すぐさまスケート靴に履き替え、リンクに向かう。
佐藤を待っていたのは、大勢の子どもたち。
佐藤が教えているのは、トップ選手だけではない。
まだ初心者の子どもから、大学生まで、試合の日以外は、毎日このリンクで教えているのだ。
その指導は、時間を区切ったマンツーマンが基本。
長い時は1日8時間以上、氷の上に立ち続ける。
選手が「やりたい」という課題に取り組ませ、できるまで、とことん待つ…

150831-3-8.jpg

できるまで、待つ

これが、佐藤の『コーチとしての覚悟』

佐藤に20年間師事している、小塚崇彦によると…

小塚「究極は怒ってガシャンっていう風になりますけど、それになるまで、ずっと待ち続けてくれる。
我慢してその選手を待ってくれるっていうのは、僕たちにとっては有り難いことで、自分に考える時間を与えてくれたり、自分の感覚を尊重してくれることが難しいところなんじゃないかなと思うので(そういう面では)名コーチだと思ってます。」

佐藤「フィギュアスケートというスポーツはあまりにもやることが細かい。

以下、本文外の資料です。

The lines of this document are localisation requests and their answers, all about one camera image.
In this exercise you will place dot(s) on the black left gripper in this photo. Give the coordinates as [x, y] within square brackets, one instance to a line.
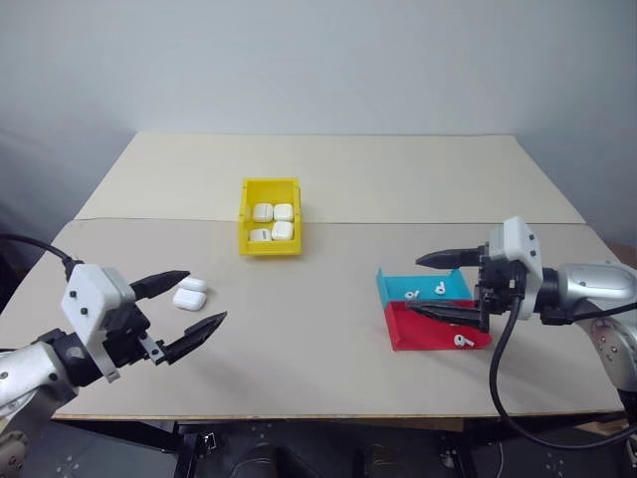
[127, 338]

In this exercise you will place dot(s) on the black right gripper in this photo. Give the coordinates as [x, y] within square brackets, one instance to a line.
[497, 289]

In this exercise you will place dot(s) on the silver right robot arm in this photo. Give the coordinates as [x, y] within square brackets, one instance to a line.
[592, 284]

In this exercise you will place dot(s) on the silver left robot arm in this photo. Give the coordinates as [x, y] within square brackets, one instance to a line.
[25, 368]

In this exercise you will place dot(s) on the yellow plastic bin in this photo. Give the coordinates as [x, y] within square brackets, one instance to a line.
[271, 248]

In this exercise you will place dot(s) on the blue plastic tray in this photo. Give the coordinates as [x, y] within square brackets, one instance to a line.
[398, 286]

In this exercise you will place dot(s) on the red plastic tray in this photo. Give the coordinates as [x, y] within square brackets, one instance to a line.
[423, 334]

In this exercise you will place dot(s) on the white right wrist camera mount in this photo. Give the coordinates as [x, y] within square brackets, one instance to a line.
[517, 244]

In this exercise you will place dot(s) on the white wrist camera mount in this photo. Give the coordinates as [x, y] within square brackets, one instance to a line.
[517, 244]
[87, 294]

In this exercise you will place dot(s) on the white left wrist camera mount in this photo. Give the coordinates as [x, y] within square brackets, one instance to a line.
[87, 294]

だからひとつずつ教わってひとつずつ身につけていかないとその先に繋がっていかない。」

150831-3-1.jpg

だからこそ…
あきらめそうになった時は、厳しく怒る。

佐藤「本当は友達になりたいんだけど、友達になりきったら、言うこと聞かなくなるから、どうしても嫌われ者、怖い存在でいなきゃいけない。」

トップ選手に対しても、子どもたちに対しても、厳しい姿勢は変わらない。
そんな佐藤信夫コーチの、普段の顔は?

150831-3-9.jpg

現在、同じくフィギュアのコーチを務める、妻・久美子さんと、娘の有香さんに聞いてみると…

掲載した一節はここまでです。